Woods saw sponsors such as consulting firm Accenture and telecoms giant AT&T drop him after allegations of extramarital affairs emerged last year, forcing the player to take a break from the game and seek counselling.
Nike will not be among the firms deserting Woods, Nike Brand president Charlie Denson told AFP in an interview.
"Time will ultimately tell what's his image ends up being," he said.
"One thing that we do know is that he is still just as good a golfer as he was a year ago.
"In relationship to that, the way we continue to drive our golf business, he's one of our major contributors and we would expect him to be in the future as well."
Last week Woods, 34, emerged from self-imposed exile to read a statement in which he admitted to the affairs that have damaged his marriage and reputation and put his career in limbo.
Woods, speaking for the first time since the scandal erupted in November, gave no timetable for his return to golf.
"For him and for us, we're both looking forward to getting him back on the golf course and back playing golf, which is what he does better than anybody else on the planet," said Denson.
Denson also said Nike, the number one sportswear maker, was planning no changes to its strategy of backing teams and individual players, rather than events such as the 2010 World Cup, supported by its rival Adidas, also a major Olympic Games sponsor.
"The World Cup represents the biggest stage in that sport and we're certainly be there," said Denson, speaking of the June 11-July 11 tournament.
"We are on the pitch. That's where our focus is, working with the teams and the players."
Speaking on Thursday in London, he said the US company is sponsoring nine of the 32 teams in the World Cup draw.
"That is how we approach the major events... we have nine teams, which is more teams that we never had before."

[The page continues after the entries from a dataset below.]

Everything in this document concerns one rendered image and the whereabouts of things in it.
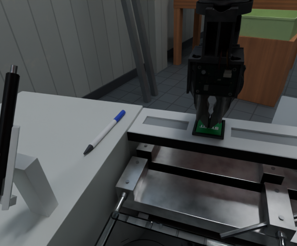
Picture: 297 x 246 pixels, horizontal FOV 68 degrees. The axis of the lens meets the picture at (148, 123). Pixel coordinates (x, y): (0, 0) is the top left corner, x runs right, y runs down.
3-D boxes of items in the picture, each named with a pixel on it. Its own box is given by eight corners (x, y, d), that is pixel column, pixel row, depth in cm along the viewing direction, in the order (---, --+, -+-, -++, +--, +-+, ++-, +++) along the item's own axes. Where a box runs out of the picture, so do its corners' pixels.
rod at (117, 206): (118, 219, 35) (117, 214, 35) (110, 216, 36) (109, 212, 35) (129, 196, 39) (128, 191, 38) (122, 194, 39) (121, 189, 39)
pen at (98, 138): (86, 152, 36) (125, 110, 46) (81, 151, 36) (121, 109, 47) (87, 156, 36) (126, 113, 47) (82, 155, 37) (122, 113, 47)
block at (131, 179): (134, 200, 39) (132, 190, 37) (117, 196, 40) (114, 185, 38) (148, 169, 45) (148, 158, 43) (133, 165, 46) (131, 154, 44)
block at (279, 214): (290, 241, 32) (297, 230, 30) (265, 235, 33) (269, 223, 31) (282, 196, 38) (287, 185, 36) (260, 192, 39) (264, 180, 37)
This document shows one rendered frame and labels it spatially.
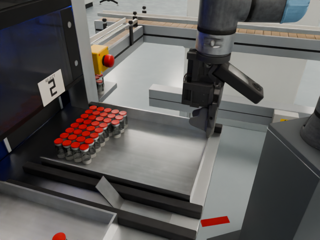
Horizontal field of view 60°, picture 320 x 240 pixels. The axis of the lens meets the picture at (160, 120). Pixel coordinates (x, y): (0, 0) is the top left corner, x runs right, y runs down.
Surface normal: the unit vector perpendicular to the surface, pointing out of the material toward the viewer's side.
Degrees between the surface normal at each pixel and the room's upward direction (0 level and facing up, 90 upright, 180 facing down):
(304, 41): 90
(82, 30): 90
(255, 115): 90
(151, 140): 0
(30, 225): 0
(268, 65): 90
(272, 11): 108
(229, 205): 0
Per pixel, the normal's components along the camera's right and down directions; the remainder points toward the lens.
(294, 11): 0.07, 0.72
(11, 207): 0.00, -0.83
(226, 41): 0.40, 0.50
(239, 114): -0.31, 0.53
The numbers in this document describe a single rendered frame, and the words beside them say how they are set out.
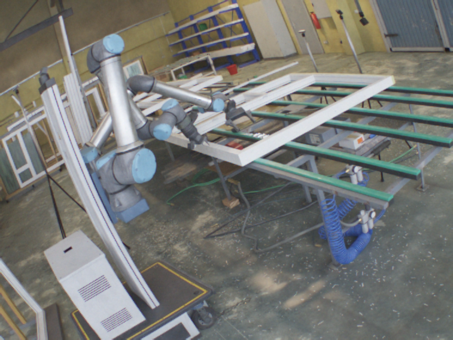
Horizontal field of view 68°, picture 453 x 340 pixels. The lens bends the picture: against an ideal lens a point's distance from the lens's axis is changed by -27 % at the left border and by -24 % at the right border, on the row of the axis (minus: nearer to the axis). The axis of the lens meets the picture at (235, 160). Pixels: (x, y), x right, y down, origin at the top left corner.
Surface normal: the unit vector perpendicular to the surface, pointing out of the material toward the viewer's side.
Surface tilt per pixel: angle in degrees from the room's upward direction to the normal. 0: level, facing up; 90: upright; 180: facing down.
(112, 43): 83
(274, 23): 90
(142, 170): 95
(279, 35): 90
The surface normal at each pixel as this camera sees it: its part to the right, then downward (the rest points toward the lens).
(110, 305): 0.58, 0.07
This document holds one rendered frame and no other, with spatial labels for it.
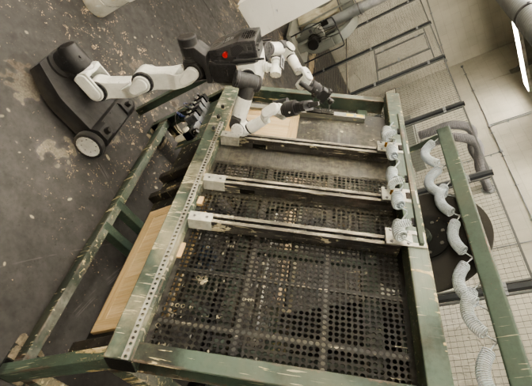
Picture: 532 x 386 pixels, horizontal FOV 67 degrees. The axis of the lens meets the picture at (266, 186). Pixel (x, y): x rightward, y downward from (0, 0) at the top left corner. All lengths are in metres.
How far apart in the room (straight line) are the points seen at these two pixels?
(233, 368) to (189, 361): 0.17
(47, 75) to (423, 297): 2.47
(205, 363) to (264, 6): 5.56
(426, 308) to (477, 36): 10.46
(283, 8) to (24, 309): 5.27
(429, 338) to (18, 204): 2.21
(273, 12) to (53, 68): 4.20
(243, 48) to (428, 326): 1.68
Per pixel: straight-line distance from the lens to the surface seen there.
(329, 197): 2.25
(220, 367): 1.68
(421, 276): 1.97
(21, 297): 2.56
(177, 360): 1.72
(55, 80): 2.93
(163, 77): 2.68
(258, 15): 6.59
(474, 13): 11.68
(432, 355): 1.78
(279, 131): 2.76
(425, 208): 2.95
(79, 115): 2.91
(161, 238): 2.06
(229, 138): 2.62
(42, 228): 2.69
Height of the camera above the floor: 2.21
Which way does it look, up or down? 26 degrees down
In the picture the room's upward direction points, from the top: 71 degrees clockwise
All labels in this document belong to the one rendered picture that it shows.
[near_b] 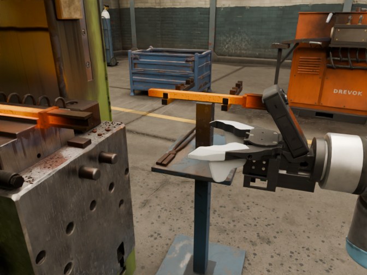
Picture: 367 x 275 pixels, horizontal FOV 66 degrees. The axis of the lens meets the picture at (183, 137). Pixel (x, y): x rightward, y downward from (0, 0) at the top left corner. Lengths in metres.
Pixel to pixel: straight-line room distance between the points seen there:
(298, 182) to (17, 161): 0.51
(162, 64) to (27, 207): 4.05
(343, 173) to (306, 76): 3.53
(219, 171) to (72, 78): 0.62
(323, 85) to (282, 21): 4.31
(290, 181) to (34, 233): 0.46
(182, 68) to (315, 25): 1.83
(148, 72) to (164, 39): 4.79
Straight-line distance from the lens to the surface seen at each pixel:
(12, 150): 0.61
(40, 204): 0.60
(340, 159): 0.46
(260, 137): 0.48
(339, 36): 3.76
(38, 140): 0.65
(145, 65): 4.65
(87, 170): 0.66
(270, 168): 0.47
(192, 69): 4.32
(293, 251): 1.80
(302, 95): 4.03
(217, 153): 0.43
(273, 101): 0.45
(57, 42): 0.90
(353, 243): 0.58
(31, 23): 0.94
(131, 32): 10.01
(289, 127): 0.46
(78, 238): 0.74
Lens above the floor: 1.19
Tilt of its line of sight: 23 degrees down
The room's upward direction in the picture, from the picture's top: straight up
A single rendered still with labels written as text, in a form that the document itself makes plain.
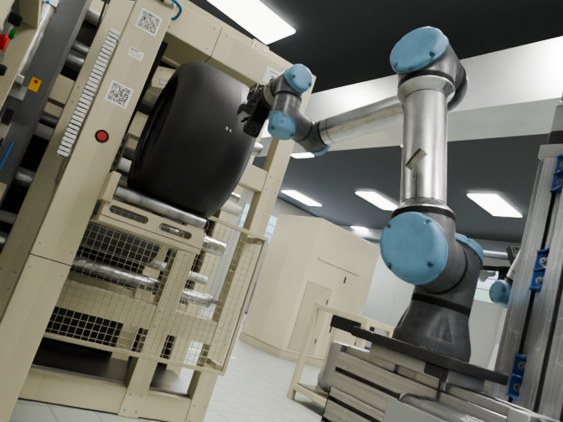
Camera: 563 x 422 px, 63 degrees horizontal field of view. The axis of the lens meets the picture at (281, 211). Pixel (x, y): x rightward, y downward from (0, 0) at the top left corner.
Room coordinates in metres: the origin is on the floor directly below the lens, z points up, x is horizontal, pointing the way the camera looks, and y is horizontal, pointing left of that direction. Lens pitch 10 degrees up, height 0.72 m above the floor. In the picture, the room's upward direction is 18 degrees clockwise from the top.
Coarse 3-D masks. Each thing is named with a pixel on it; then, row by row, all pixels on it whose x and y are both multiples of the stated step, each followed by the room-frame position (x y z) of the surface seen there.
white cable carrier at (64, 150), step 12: (108, 36) 1.50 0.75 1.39; (108, 48) 1.51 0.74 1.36; (96, 60) 1.50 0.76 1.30; (96, 72) 1.51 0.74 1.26; (96, 84) 1.53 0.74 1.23; (84, 96) 1.50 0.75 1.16; (84, 108) 1.53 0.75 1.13; (72, 120) 1.50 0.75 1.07; (72, 132) 1.51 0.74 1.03; (60, 144) 1.52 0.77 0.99; (60, 156) 1.54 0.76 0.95
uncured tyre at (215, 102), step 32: (192, 64) 1.57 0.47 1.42; (160, 96) 1.81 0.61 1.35; (192, 96) 1.46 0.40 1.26; (224, 96) 1.51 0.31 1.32; (160, 128) 1.96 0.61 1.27; (192, 128) 1.46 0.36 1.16; (224, 128) 1.50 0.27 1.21; (160, 160) 1.50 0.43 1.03; (192, 160) 1.50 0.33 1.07; (224, 160) 1.53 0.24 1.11; (160, 192) 1.57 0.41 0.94; (192, 192) 1.58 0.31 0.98; (224, 192) 1.60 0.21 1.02
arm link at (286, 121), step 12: (276, 96) 1.15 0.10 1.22; (288, 96) 1.14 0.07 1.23; (276, 108) 1.14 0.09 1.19; (288, 108) 1.14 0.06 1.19; (276, 120) 1.14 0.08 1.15; (288, 120) 1.14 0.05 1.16; (300, 120) 1.17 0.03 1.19; (276, 132) 1.16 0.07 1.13; (288, 132) 1.15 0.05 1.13; (300, 132) 1.19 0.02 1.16
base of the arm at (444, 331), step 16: (416, 304) 0.92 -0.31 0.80; (432, 304) 0.89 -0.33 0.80; (448, 304) 0.88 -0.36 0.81; (400, 320) 0.96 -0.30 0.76; (416, 320) 0.90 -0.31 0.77; (432, 320) 0.88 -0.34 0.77; (448, 320) 0.88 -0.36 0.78; (464, 320) 0.89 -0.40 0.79; (400, 336) 0.91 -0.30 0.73; (416, 336) 0.88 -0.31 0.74; (432, 336) 0.88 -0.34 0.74; (448, 336) 0.87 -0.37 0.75; (464, 336) 0.88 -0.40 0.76; (448, 352) 0.87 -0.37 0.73; (464, 352) 0.88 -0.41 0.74
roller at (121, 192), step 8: (120, 184) 1.53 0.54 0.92; (120, 192) 1.52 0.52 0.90; (128, 192) 1.53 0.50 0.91; (136, 192) 1.55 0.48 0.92; (128, 200) 1.55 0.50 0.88; (136, 200) 1.55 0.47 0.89; (144, 200) 1.56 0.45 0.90; (152, 200) 1.57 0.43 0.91; (160, 200) 1.59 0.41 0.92; (152, 208) 1.58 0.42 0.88; (160, 208) 1.59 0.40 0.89; (168, 208) 1.60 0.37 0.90; (176, 208) 1.61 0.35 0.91; (168, 216) 1.62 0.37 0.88; (176, 216) 1.62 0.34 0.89; (184, 216) 1.63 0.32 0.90; (192, 216) 1.64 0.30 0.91; (200, 216) 1.66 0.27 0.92; (192, 224) 1.66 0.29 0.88; (200, 224) 1.66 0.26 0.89
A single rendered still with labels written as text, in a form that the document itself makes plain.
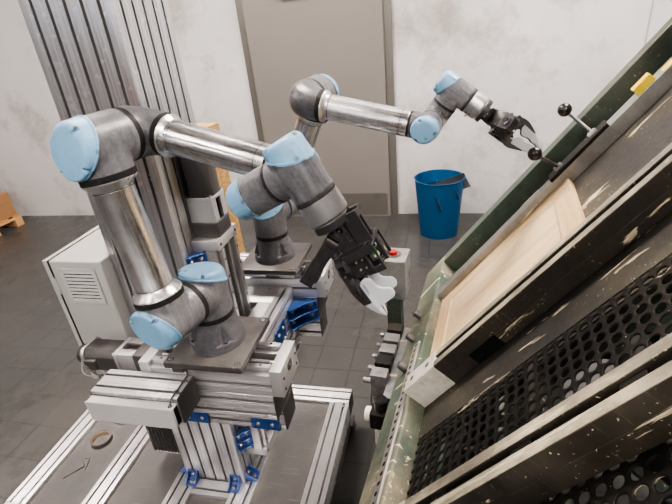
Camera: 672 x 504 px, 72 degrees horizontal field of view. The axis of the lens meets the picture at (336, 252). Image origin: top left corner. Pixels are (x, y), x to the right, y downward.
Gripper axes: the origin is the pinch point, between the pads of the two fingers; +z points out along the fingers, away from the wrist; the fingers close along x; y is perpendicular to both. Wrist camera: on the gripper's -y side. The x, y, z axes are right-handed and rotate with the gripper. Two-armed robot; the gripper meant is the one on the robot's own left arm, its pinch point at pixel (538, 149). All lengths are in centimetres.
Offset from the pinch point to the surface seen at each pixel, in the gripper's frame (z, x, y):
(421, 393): 8, 69, -34
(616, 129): 10.2, -13.3, -11.0
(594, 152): 10.5, -6.3, -8.4
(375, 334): 24, 121, 131
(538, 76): 24, -93, 273
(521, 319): 10, 37, -46
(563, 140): 8.1, -9.5, 16.0
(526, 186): 10.0, 7.8, 22.3
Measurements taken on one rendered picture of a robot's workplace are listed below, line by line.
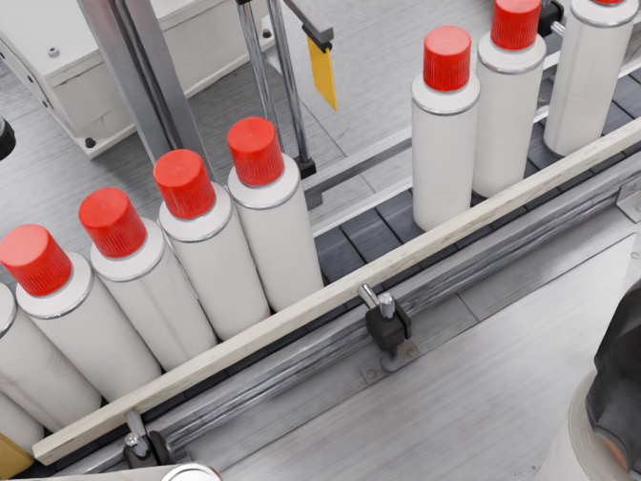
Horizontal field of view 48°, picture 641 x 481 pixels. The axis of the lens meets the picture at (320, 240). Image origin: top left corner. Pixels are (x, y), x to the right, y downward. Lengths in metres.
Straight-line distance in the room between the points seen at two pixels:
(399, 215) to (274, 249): 0.18
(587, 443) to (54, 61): 0.63
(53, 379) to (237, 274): 0.15
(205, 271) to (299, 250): 0.08
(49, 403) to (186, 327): 0.11
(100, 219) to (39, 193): 0.41
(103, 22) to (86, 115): 0.31
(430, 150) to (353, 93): 0.30
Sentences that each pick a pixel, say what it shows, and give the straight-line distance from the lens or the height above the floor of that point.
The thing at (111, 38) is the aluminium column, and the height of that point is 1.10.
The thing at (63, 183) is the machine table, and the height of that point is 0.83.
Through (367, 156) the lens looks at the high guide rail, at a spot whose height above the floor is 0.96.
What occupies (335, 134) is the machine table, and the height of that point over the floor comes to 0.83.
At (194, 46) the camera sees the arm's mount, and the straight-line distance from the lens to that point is 0.87.
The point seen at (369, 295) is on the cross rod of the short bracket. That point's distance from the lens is 0.59.
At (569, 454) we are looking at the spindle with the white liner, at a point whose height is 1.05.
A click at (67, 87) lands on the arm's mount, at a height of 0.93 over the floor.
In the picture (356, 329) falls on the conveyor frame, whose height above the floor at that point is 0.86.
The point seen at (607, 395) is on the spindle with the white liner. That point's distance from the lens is 0.32.
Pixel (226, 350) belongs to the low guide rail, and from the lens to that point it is 0.58.
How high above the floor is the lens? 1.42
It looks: 55 degrees down
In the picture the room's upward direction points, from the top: 11 degrees counter-clockwise
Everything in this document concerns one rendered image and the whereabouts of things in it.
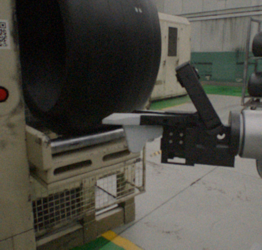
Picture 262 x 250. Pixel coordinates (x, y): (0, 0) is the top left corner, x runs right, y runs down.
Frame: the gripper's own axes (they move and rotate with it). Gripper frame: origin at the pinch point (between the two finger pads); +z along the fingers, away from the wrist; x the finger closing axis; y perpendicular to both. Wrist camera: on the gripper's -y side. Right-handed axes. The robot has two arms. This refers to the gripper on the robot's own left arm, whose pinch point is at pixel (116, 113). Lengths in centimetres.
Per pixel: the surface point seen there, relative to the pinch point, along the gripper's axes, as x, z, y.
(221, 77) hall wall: 1201, -76, -92
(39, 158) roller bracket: 21.1, 28.6, 15.2
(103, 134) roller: 40.2, 17.0, 9.9
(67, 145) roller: 29.3, 24.5, 12.5
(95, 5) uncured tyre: 20.8, 12.8, -25.2
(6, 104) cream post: 20.7, 38.9, 0.4
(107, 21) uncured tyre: 22.1, 10.2, -21.8
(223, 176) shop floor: 243, -37, 74
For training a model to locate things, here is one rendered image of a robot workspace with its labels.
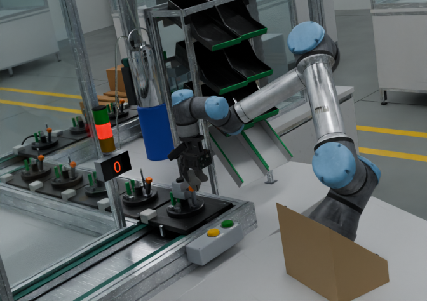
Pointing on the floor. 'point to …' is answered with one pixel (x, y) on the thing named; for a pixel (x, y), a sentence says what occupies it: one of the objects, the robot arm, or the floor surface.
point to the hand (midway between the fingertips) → (194, 187)
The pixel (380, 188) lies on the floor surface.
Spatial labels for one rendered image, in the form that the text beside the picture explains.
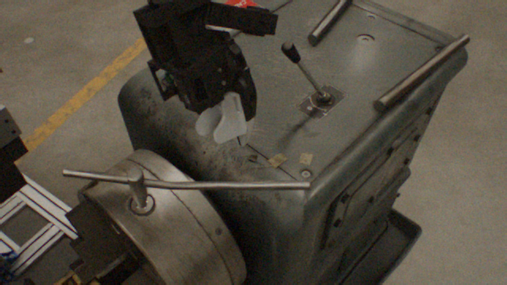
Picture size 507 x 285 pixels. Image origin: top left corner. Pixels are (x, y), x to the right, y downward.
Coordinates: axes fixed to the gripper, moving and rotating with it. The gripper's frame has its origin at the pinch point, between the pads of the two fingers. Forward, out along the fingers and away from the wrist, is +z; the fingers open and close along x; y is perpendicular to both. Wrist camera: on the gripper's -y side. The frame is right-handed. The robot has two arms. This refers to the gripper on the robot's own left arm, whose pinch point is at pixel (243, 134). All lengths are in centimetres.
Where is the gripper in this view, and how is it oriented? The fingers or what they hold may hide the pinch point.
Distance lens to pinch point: 56.1
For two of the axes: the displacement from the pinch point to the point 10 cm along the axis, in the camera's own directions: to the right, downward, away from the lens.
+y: -6.9, 5.6, -4.7
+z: 2.4, 7.8, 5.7
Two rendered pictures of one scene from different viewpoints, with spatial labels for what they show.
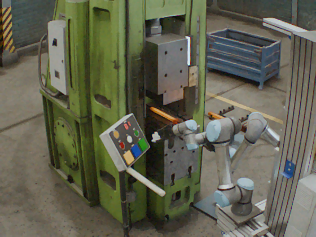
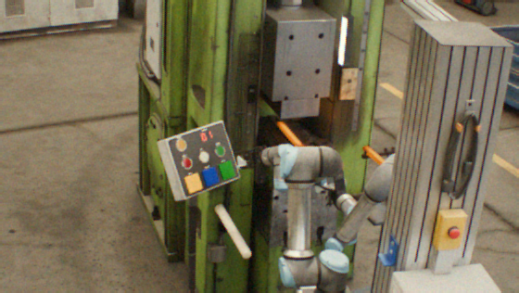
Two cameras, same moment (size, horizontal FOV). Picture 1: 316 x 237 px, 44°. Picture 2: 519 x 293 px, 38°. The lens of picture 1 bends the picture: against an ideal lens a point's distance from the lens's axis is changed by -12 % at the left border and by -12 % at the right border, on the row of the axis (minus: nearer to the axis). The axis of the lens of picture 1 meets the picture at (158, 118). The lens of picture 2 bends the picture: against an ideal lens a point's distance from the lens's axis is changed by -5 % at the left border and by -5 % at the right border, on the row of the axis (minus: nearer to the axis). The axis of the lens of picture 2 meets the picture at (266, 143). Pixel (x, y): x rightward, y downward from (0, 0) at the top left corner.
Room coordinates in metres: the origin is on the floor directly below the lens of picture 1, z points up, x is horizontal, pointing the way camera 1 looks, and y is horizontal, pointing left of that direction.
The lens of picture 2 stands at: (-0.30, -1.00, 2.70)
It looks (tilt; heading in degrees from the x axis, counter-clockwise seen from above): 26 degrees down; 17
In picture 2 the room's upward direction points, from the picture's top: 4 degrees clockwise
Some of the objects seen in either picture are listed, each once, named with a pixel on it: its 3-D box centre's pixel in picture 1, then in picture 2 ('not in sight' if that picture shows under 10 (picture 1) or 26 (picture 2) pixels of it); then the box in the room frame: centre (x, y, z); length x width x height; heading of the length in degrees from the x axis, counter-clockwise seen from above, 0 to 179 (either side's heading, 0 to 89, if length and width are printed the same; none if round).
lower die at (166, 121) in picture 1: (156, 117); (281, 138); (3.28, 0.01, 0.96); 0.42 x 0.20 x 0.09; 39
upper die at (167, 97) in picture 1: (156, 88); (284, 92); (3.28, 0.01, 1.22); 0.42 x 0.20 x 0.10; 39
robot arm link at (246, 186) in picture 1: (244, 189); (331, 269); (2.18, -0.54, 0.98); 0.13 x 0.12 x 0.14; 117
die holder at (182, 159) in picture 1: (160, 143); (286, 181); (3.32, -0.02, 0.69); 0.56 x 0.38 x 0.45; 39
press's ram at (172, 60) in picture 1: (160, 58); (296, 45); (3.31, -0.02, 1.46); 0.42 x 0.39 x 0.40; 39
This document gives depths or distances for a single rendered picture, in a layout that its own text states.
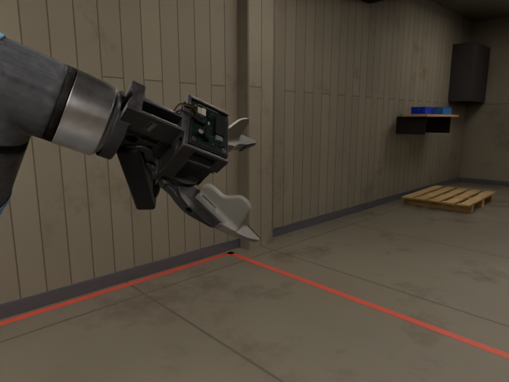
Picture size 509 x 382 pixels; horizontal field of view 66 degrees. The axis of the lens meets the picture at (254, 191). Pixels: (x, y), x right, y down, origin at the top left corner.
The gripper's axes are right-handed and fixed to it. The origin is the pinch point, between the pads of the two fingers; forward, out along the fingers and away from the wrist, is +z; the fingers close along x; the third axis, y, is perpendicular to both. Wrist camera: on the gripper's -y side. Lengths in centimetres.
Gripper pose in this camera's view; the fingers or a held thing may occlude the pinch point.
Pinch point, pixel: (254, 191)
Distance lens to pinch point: 51.3
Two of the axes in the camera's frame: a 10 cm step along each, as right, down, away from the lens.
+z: 8.1, 3.0, 5.0
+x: -0.3, -8.4, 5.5
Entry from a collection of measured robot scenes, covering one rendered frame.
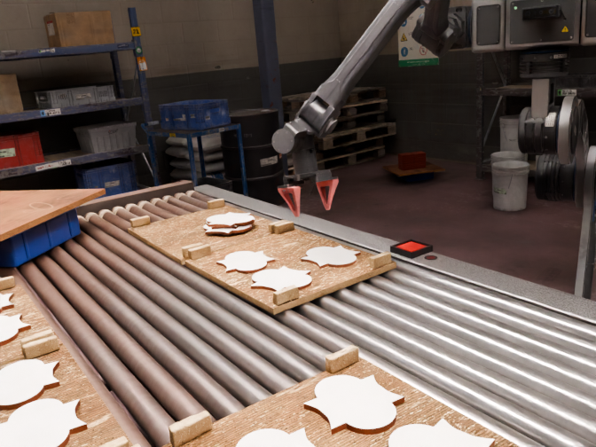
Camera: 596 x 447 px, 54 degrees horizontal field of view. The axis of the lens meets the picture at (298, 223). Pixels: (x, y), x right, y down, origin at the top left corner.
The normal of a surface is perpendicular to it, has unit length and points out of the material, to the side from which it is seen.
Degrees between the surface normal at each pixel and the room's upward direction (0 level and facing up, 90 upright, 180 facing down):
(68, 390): 0
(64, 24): 89
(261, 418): 0
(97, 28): 87
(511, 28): 90
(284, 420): 0
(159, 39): 90
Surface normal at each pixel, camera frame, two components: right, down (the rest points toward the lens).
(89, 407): -0.08, -0.95
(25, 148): 0.63, 0.18
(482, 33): -0.52, 0.29
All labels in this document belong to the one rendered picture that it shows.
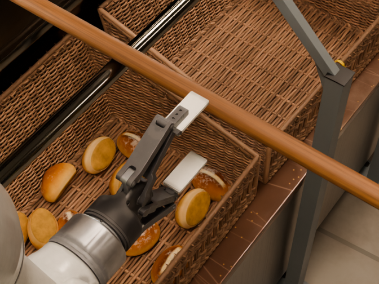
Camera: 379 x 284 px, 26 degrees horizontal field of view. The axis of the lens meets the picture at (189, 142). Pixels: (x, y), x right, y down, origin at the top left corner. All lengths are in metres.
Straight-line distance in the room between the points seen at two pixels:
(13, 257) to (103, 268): 0.53
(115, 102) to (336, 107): 0.56
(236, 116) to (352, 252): 1.35
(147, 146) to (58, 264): 0.18
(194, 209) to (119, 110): 0.33
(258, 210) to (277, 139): 0.68
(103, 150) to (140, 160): 0.81
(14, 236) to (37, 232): 1.24
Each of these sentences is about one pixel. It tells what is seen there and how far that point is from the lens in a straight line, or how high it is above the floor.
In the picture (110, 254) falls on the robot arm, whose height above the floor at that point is 1.22.
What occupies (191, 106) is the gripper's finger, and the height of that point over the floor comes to 1.27.
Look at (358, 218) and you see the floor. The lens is 2.53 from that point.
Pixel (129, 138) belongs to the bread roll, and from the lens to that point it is 1.84.
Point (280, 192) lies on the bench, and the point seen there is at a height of 0.58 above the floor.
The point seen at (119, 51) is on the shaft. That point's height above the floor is 1.20.
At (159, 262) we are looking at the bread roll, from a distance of 1.68.
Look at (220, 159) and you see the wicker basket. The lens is 1.80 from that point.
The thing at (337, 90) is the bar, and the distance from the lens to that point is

He said that since the 2006 World Cup in Germany, Nike had made major strides into the realm of world football, signing a sponsorship deal with the French team which goes into effect next year and taking over sportswear maker Umbro and its sponsorship stake in the England team.
"Two considerable investments and two big big moves into world football," said Denson.
Speaking of action on the field, Denson said that he could envisage no better outcome of the World Cup than "an England vs Brazil final with the Netherlands playing the USA for third place," pointing out that all four teams were in the Nike stable.